THE TASK => Once the images are removed, repeat all of the entries exactly.

(Records from a dataset)

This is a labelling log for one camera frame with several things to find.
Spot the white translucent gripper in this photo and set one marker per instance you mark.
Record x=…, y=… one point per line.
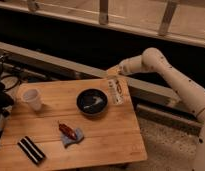
x=113, y=72

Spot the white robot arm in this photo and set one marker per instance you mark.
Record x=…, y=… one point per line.
x=192, y=94

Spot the black bowl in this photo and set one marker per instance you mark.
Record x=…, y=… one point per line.
x=92, y=102

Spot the wooden table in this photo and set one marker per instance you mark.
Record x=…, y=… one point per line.
x=112, y=138

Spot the red pepper toy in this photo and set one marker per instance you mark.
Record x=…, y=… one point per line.
x=67, y=131

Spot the metal window railing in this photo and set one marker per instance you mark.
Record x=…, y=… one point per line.
x=180, y=21

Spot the white plastic cup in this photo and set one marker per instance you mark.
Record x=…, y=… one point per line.
x=33, y=99

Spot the black striped rectangular block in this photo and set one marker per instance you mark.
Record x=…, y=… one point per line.
x=31, y=150

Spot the black equipment with cables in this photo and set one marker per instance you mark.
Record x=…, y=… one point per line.
x=5, y=99

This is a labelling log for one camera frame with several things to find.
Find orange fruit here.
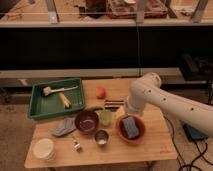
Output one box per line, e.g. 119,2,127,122
96,87,106,99

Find grey folded cloth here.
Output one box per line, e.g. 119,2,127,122
51,118,76,137

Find green plastic tray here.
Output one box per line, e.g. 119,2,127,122
28,78,85,120

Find blue sponge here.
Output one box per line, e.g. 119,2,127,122
122,117,139,139

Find striped red black block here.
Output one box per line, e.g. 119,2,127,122
104,100,124,109

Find small metal cup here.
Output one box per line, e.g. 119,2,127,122
94,130,109,146

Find yellow corn cob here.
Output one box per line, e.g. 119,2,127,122
59,93,71,108

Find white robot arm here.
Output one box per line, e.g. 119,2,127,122
124,72,213,138

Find orange bowl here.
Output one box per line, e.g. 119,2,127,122
115,115,145,145

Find black floor cables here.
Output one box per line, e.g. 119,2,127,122
163,114,213,171

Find green plastic cup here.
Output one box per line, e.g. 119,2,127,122
99,110,112,126

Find dark red bowl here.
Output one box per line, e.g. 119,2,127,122
75,110,99,134

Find white stacked plates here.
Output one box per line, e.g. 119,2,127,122
33,138,55,161

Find blue box on floor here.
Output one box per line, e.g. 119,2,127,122
183,124,208,141

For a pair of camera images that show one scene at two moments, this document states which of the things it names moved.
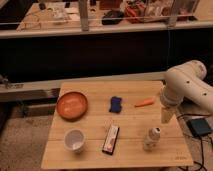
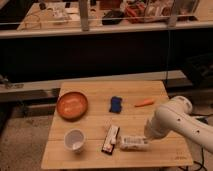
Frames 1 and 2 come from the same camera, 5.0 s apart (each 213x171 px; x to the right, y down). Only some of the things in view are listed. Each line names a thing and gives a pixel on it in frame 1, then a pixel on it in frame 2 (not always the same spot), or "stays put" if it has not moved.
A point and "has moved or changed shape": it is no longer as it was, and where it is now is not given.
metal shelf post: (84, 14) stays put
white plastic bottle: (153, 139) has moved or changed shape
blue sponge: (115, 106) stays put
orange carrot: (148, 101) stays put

EXPECTED ANSWER =>
This is a labelling log for one camera frame with several things to find.
Spot the white translucent gripper in this photo and set one marker per instance you mark.
Record x=…, y=… one point per line.
x=113, y=72

Spot the white robot arm in this photo and set one marker per instance you mark.
Record x=…, y=… one point per line.
x=192, y=94

Spot the black bowl in this photo and set one marker per instance you mark.
Record x=…, y=… one point per line.
x=92, y=102

Spot the wooden table in this photo and set one marker per instance you mark.
Record x=…, y=… one point per line.
x=112, y=138

Spot the red pepper toy in this photo and set one marker per instance you mark.
Record x=…, y=… one point per line.
x=67, y=131

Spot the metal window railing in this photo and set one marker per instance you mark.
Record x=…, y=… one point per line.
x=180, y=21

Spot the white plastic cup in this photo and set one marker per instance you mark.
Record x=…, y=… one point per line.
x=33, y=99

Spot the black striped rectangular block in this photo and set one marker per instance you mark.
Record x=…, y=… one point per line.
x=31, y=150

Spot the black equipment with cables in this photo and set one marker per instance you mark.
Record x=…, y=… one point per line.
x=5, y=99

This is a labelling log for one camera frame with several things to find.
Find orange fruit here.
Output one box per line, e.g. 119,2,127,122
96,87,106,99

Find grey folded cloth here.
Output one box per line, e.g. 119,2,127,122
51,118,76,137

Find green plastic tray here.
Output one box per line, e.g. 119,2,127,122
28,78,85,120

Find blue sponge here.
Output one box per line, e.g. 119,2,127,122
122,117,139,139

Find striped red black block here.
Output one box per line, e.g. 119,2,127,122
104,100,124,109

Find small metal cup here.
Output one box per line, e.g. 119,2,127,122
94,130,109,146

Find yellow corn cob here.
Output one box per line, e.g. 119,2,127,122
59,93,71,108

Find white robot arm here.
Output one box per line, e.g. 119,2,127,122
124,72,213,138

Find orange bowl here.
Output one box per line, e.g. 119,2,127,122
115,115,145,145

Find black floor cables here.
Output one box per line, e.g. 119,2,127,122
163,114,213,171

Find green plastic cup here.
Output one box per line, e.g. 119,2,127,122
99,110,112,126

Find dark red bowl here.
Output one box per line, e.g. 119,2,127,122
75,110,99,134

Find white stacked plates here.
Output one box per line, e.g. 119,2,127,122
33,138,55,161

Find blue box on floor here.
Output one box per line, e.g. 119,2,127,122
183,124,208,141

For a pair of camera images that show one scene at two moments, this document states which of the things it names moved.
Frames 1 and 2 come from the same camera, 5.0 s apart (each 213x171 px; x to the right, y down). Only some of the things in view are listed. Each line names a thing and gives a pixel on it in frame 1, then a pixel on it in frame 2 (not always the same spot), or "stays put" if it has not moved.
A point and "has moved or changed shape": it is no longer as it was, and where it is now is not given.
metal shelf post: (84, 14) stays put
white plastic bottle: (153, 139) has moved or changed shape
blue sponge: (115, 106) stays put
orange carrot: (148, 101) stays put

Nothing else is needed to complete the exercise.